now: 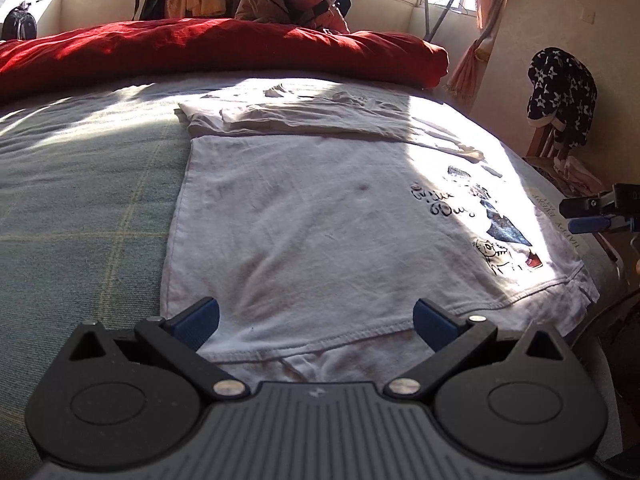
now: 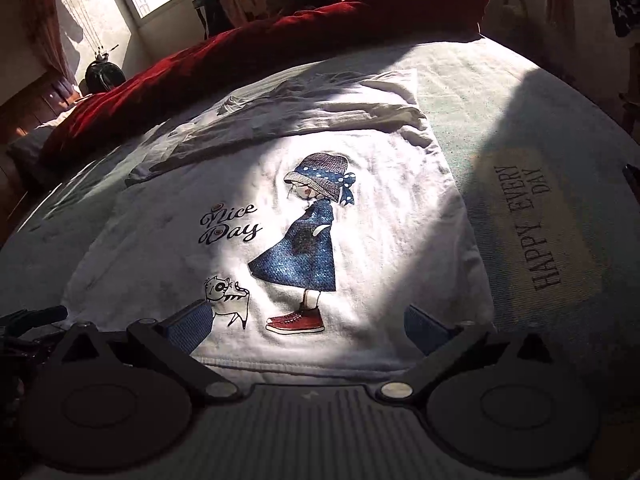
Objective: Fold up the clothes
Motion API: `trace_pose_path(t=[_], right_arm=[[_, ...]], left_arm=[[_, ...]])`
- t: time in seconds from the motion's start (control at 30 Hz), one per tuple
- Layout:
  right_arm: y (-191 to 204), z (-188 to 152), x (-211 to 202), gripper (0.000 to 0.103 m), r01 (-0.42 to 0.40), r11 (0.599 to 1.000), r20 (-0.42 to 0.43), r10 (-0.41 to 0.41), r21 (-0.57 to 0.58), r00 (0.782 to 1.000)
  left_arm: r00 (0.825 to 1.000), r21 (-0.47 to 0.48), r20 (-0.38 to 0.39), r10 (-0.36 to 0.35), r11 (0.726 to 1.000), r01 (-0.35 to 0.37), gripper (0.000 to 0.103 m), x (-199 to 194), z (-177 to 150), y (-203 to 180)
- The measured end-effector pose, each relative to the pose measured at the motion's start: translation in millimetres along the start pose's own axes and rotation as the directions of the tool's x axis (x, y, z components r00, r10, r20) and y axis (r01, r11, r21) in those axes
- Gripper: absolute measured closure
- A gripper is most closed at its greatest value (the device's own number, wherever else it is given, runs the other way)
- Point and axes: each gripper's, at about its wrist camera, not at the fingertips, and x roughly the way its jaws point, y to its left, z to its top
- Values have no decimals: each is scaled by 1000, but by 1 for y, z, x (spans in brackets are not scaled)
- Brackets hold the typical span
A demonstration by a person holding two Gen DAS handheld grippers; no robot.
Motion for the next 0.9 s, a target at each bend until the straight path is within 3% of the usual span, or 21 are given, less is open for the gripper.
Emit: trace_pose_path(t=[0.23, 0.4, 0.5, 0.63, 0.77, 0.83, 0.9], right_arm=[[-25, 132, 37, 0, -84, 996, 70, 81, 38, 994], [-51, 218, 124, 0, -126, 987, 13, 126, 97, 992], [-62, 238, 174, 0, -125, 984, -44, 131, 129, 990], [-72, 245, 224, 0, -52, 994, -88, 61, 100, 994], [-95, 247, 251, 0, -5, 994, -78, 14, 112, 997], [-101, 253, 255, 0, 57, 995, -49, -53, 83, 997], [-95, 256, 246, 0, 18, 997, -44, -15, 76, 999]], left_arm=[[1000, -17, -5, 14, 1000, -14, 1, 6, 19, 9], [997, -19, -15, 70, 997, -70, 1, 23, 34, 16], [995, -37, -13, 100, 994, -100, 1, 33, 42, 23], [991, -55, -27, 134, 989, -136, 1, 47, 48, 30], [992, -74, -33, 120, 990, -122, 1, 55, 52, 32], [993, -71, -33, 114, 991, -116, 1, 57, 53, 30], [993, -61, -29, 115, 991, -116, 1, 56, 53, 28]])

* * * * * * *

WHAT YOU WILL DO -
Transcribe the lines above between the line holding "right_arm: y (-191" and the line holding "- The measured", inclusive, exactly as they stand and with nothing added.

SOLVED PROBLEM -
  right_arm: y (-191 to 204), z (-188 to 152), x (-211 to 202), gripper (0.000 to 0.103 m), r01 (-0.42 to 0.40), r11 (0.599 to 1.000), r20 (-0.42 to 0.43), r10 (-0.41 to 0.41), r21 (-0.57 to 0.58), r00 (0.782 to 1.000)
  left_arm: r00 (0.825 to 1.000), r21 (-0.47 to 0.48), r20 (-0.38 to 0.39), r10 (-0.36 to 0.35), r11 (0.726 to 1.000), r01 (-0.35 to 0.37), gripper (0.000 to 0.103 m), x (-199 to 194), z (-177 to 150), y (-203 to 180)
- The measured end-effector pose, each relative to the pose measured at the motion's start: translation in millimetres along the start pose's own axes and rotation as the directions of the tool's x axis (x, y, z components r00, r10, r20) and y axis (r01, r11, r21) in those axes

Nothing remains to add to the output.